Task brief: Output the lines below from the one containing "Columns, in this" through the end of the listing, inclusive, exactly as they appear, and nothing further.

Recorded data:
━━━━
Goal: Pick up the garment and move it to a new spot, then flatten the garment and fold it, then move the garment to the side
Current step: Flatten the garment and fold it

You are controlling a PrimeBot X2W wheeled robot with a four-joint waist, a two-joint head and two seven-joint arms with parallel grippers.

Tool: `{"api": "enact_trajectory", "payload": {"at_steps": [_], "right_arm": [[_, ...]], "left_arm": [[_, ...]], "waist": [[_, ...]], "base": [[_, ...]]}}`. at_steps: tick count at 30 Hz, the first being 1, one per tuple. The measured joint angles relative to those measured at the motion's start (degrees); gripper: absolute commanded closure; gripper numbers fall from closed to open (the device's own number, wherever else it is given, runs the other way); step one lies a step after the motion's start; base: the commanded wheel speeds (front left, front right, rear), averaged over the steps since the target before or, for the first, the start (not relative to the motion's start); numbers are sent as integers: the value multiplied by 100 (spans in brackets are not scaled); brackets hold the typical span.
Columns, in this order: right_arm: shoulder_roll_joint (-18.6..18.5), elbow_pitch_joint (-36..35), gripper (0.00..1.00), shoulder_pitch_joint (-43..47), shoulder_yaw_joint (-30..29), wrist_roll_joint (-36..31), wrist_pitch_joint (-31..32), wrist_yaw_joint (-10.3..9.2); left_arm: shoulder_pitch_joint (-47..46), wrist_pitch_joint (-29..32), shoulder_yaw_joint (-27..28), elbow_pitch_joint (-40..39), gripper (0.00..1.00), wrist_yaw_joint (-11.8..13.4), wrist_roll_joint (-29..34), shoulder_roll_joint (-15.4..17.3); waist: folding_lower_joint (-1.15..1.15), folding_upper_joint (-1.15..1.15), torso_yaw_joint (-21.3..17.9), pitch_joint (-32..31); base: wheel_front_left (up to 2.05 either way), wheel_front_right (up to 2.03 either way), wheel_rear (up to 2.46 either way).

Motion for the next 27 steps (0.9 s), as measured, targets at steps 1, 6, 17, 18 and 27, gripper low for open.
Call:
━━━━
Result:
Columns, in this order: right_arm: shoulder_roll_joint (-18.6..18.5), elbow_pitch_joint (-36..35), gripper (0.00..1.00), shoulder_pitch_joint (-43..47), shoulder_yaw_joint (-30..29), wrist_roll_joint (-36..31), wrist_pitch_joint (-31..32), wrist_yaw_joint (-10.3..9.2); left_arm: shoulder_pitch_joint (-47..46), wrist_pitch_joint (-29..32), shoulder_yaw_joint (-27..28), elbow_pitch_joint (-40..39), gripper (0.00..1.00), wrist_yaw_joint (-11.8..13.4), wrist_roll_joint (-29..34), shoulder_roll_joint (-15.4..17.3); waist: folding_lower_joint (-1.15..1.15), folding_upper_joint (-1.15..1.15), torso_yaw_joint (-21.3..17.9), pitch_joint (-32..31); base: wheel_front_left (up to 2.05 either way), wheel_front_right (up to 2.03 either way), wheel_rear (up to 2.46 either way).

Motion for the next 27 steps (0.9 s), as measured, targets at steps 1, 6, 17, 18 and 27, gripper low for open.
Call:

That finishes the exercise, with nothing more to add.